Stored data entries:

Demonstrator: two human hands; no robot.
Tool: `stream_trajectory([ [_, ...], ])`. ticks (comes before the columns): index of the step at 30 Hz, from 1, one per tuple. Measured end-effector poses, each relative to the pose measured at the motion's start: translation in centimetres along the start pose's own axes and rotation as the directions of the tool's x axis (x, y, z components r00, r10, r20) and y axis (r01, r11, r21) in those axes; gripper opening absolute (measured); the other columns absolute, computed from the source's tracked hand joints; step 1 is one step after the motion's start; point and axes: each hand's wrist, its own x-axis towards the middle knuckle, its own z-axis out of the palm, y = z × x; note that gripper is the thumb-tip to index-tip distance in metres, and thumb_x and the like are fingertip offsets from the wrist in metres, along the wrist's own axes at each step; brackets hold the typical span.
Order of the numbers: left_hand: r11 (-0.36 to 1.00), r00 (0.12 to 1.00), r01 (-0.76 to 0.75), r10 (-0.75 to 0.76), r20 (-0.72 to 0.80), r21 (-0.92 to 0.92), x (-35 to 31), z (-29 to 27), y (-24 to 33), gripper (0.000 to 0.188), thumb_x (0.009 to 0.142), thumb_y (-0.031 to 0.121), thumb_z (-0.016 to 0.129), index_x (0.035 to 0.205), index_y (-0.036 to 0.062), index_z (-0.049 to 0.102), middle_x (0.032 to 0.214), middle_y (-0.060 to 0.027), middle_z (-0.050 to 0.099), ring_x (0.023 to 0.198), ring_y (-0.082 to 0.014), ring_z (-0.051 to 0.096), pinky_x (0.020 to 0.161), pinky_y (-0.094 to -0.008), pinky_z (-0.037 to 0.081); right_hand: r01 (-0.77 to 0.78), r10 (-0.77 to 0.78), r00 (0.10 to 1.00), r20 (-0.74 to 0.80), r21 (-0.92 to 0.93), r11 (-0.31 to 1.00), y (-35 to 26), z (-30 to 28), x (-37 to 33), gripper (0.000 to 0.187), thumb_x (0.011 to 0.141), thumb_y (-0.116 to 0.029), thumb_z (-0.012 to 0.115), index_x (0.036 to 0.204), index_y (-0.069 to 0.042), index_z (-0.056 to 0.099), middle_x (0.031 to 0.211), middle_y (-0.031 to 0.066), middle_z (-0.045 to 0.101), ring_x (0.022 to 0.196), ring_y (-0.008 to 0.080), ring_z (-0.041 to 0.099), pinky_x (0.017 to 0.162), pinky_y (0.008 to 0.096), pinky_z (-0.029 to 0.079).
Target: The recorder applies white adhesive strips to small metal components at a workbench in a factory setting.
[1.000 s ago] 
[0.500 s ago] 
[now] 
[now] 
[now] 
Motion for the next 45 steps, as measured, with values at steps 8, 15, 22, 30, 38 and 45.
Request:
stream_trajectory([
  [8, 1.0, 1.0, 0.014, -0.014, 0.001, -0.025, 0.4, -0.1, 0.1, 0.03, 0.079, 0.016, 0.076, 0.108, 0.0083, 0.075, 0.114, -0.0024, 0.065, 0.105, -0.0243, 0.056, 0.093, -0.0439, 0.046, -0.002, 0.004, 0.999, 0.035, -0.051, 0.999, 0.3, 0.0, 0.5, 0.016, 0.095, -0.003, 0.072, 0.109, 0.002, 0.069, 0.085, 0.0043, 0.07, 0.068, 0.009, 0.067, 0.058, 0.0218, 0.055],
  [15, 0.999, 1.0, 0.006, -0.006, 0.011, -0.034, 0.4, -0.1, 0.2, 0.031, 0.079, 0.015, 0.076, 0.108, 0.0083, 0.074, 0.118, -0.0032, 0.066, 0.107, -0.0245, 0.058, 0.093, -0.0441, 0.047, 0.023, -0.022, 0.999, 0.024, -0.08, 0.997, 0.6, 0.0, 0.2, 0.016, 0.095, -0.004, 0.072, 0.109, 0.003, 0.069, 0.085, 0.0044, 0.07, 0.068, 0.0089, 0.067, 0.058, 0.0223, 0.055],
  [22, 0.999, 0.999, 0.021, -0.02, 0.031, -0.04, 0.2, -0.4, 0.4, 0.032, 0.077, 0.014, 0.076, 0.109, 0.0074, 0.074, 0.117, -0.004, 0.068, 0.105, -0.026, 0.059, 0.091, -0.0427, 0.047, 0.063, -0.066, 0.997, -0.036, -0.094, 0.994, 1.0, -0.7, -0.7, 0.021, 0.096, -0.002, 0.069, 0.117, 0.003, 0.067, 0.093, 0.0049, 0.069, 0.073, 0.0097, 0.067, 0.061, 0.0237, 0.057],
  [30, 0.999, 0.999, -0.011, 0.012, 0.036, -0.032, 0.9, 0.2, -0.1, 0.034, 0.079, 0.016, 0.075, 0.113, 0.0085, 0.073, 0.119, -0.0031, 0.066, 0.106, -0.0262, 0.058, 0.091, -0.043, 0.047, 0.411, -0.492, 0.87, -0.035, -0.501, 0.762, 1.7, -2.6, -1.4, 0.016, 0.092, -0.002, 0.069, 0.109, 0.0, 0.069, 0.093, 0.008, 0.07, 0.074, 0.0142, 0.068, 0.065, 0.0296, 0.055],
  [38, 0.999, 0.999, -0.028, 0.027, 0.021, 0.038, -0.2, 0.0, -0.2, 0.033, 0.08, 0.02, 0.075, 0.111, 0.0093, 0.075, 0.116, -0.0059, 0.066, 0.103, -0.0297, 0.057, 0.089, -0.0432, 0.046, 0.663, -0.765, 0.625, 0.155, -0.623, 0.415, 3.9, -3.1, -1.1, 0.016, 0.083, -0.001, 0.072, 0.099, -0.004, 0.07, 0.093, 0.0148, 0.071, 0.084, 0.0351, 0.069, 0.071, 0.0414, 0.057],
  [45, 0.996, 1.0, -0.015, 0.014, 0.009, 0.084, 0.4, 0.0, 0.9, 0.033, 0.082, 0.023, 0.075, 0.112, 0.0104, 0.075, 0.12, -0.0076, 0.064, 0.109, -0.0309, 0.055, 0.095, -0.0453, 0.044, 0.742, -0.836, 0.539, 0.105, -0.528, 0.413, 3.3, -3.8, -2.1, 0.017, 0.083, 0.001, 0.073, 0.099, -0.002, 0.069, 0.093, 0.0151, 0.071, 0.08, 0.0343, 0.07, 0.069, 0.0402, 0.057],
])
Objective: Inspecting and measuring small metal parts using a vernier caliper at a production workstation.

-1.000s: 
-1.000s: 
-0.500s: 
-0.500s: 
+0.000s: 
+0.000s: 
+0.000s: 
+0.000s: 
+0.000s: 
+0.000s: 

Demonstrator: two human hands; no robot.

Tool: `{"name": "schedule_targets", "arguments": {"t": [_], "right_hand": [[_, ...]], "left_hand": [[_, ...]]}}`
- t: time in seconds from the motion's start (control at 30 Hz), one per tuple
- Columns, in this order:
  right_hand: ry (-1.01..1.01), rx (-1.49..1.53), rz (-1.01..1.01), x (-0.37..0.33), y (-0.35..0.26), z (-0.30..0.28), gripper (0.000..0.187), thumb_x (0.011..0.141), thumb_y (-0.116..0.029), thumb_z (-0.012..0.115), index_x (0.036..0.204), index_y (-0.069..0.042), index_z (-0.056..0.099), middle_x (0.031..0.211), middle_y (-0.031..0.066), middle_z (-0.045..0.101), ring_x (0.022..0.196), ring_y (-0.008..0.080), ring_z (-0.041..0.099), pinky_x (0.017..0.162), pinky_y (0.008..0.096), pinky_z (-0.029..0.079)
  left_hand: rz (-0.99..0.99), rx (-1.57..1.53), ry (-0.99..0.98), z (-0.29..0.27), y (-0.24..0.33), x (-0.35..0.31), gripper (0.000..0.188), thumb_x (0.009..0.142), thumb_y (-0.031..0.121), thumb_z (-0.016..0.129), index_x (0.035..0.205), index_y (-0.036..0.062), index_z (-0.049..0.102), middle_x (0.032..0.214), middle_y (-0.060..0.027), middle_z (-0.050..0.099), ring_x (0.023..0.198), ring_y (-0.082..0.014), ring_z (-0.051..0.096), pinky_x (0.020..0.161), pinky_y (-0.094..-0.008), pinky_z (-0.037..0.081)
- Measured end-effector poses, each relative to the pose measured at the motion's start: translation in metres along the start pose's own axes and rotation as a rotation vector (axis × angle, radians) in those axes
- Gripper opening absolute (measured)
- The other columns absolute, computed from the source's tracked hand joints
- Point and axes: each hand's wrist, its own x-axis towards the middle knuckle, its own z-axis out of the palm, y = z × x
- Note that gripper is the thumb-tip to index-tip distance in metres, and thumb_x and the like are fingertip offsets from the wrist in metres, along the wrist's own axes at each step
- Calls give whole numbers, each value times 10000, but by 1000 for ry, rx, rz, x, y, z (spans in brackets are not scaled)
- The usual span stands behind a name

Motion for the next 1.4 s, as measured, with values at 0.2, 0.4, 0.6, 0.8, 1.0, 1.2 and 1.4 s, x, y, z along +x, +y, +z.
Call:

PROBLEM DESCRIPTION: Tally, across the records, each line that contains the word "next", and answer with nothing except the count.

RESPONSE TO THE TASK: 2